Entlastung 3 – heiße Luft?

Seit Sonntag Mittag wird das Dritte Entlastungspaket in sämtlichen Medien ausführlich behamdelt, gelobt, verrissen und auseinandergepflückt. Wenn die einzelnen Maßnahmen in tatsächlichen Gesetzentwürfen eingeflossen sind, werden wir hier auch näher darauf eingehen.

Nicht viel Neues

Ein nicht unerheblicher Teil des Entlastungspakets besteht dabei aus Maßnahmen, die entweder schon beschlossen wurden oder ohnehin fällig waren.

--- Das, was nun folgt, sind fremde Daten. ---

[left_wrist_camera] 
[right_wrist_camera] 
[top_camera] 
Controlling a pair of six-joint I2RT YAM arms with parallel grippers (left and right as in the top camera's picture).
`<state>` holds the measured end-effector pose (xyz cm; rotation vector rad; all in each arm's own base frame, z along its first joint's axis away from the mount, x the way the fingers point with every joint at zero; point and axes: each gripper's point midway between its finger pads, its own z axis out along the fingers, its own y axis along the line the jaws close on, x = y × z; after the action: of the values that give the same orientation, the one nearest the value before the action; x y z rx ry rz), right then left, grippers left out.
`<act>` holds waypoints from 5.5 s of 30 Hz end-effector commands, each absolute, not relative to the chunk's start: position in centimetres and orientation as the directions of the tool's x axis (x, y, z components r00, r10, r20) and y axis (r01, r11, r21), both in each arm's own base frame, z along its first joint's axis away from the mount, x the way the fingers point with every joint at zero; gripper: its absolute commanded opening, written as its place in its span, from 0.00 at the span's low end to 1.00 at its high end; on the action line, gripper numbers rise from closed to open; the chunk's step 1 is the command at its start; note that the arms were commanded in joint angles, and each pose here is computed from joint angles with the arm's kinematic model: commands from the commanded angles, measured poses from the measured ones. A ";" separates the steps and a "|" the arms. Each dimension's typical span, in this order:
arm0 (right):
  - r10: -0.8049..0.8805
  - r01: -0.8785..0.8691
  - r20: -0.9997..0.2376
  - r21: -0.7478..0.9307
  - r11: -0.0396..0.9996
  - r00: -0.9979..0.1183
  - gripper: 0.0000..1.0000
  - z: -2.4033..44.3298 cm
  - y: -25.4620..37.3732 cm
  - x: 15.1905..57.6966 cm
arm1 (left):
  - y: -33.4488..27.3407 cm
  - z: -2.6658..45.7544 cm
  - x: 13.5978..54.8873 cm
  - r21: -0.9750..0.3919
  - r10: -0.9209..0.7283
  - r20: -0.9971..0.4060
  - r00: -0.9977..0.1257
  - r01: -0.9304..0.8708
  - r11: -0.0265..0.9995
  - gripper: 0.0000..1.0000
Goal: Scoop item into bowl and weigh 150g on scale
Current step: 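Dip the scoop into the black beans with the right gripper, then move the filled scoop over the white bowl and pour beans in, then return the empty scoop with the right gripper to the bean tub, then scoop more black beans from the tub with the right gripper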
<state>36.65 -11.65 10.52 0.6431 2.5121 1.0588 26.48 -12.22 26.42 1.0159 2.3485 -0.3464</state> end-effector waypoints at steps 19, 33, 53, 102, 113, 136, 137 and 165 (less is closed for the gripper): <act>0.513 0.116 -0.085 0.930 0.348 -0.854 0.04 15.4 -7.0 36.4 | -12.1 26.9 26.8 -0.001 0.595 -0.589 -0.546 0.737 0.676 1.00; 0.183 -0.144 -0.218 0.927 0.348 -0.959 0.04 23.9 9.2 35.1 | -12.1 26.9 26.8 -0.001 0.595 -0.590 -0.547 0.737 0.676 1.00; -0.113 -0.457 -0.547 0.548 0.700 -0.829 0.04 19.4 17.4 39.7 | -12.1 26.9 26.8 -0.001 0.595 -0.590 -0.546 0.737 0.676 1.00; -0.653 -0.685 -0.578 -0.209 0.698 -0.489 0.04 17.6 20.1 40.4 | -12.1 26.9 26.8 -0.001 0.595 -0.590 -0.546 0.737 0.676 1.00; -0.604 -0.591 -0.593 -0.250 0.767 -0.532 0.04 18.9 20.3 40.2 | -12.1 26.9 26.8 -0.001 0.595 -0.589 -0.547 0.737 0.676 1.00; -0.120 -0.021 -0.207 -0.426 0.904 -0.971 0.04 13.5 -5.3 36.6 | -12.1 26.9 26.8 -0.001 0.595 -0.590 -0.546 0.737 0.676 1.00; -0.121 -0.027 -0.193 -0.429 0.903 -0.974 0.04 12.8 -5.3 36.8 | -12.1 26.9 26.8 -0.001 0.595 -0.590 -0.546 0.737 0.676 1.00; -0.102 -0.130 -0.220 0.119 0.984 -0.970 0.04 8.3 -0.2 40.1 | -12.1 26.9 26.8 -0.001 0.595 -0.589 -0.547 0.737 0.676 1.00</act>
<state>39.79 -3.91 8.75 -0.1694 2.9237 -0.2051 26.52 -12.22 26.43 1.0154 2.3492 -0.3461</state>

  • Die Erhöhung der SGB II – Grundsicherung ist Bestandteil des neuen Bürgergelds.
  • Die Erhöhung des Kindergelds gehört zur jährlichen Anpassung der Einkommenssteuer. Hier soll das Kindergeld aber deutlicher steigen als vom Finanzminister vorgesehen.
  • Eine deutliche Ausweitung des Wohngelds wurde schon im Koalitionsvertrag als Ziel angegeben.
  • Die Absetzbarkeit der Rentenbeiträge bei der Steuer ist eine Vorgabe des Bundesfinanzhofs von 2021.

Vage

Vieles aus dem Entlastungspaket bleibt vage, so der Strompreisdeckel und die Finanzierung desselben. Das muss erst mal mit der EU abgestimmt werden und gegebenenfalls ohne EU zurechtgebastelt werden. Vielleicht sollte man sich mal in Spanien oder Belgien umhören, wie man eine Übergewinnsteuer – so darf man das hierzulande übrigens auf keinen Fall nennen – funktioniert.

x-Euro-Ticket

Einen Nachfolger für das überaus erfolgreiche Neun-Euro-Ticket soll es auch geben. Aber erst nach langwierigen und schwierigen Verhandlungen mit den Bundesländern. Finanziell schwächere Familien werden aber sicher keine 200 bis 250 Euro monatlich dafür ausgeben können, bei einem Preis von etwa 50 Euro und einer vier- oder fünfköpfigen Familie.

Studenten

200 Euro für Studenten, Problem ist noch, wie man die überhaupt auszahlen will. Man weiß es noch nicht.

Rentner

Keine derartigen Probleme dürfte es bei der Rentenversicherung im Dezember geben, wenn die 300 Euro für die Rentner ausgezahlt werden sollen. Die Probleme haben allerdings die ärmeren Rentner, die nicht wissen, wie sie damit die 1000 Euro Heizkostennachzahlung bezahlen sollen. Und die reicheren Rentner? Die können vielleicht ihren Enkeln ein 50(plus x)-Euro-Ticket davon kaufen.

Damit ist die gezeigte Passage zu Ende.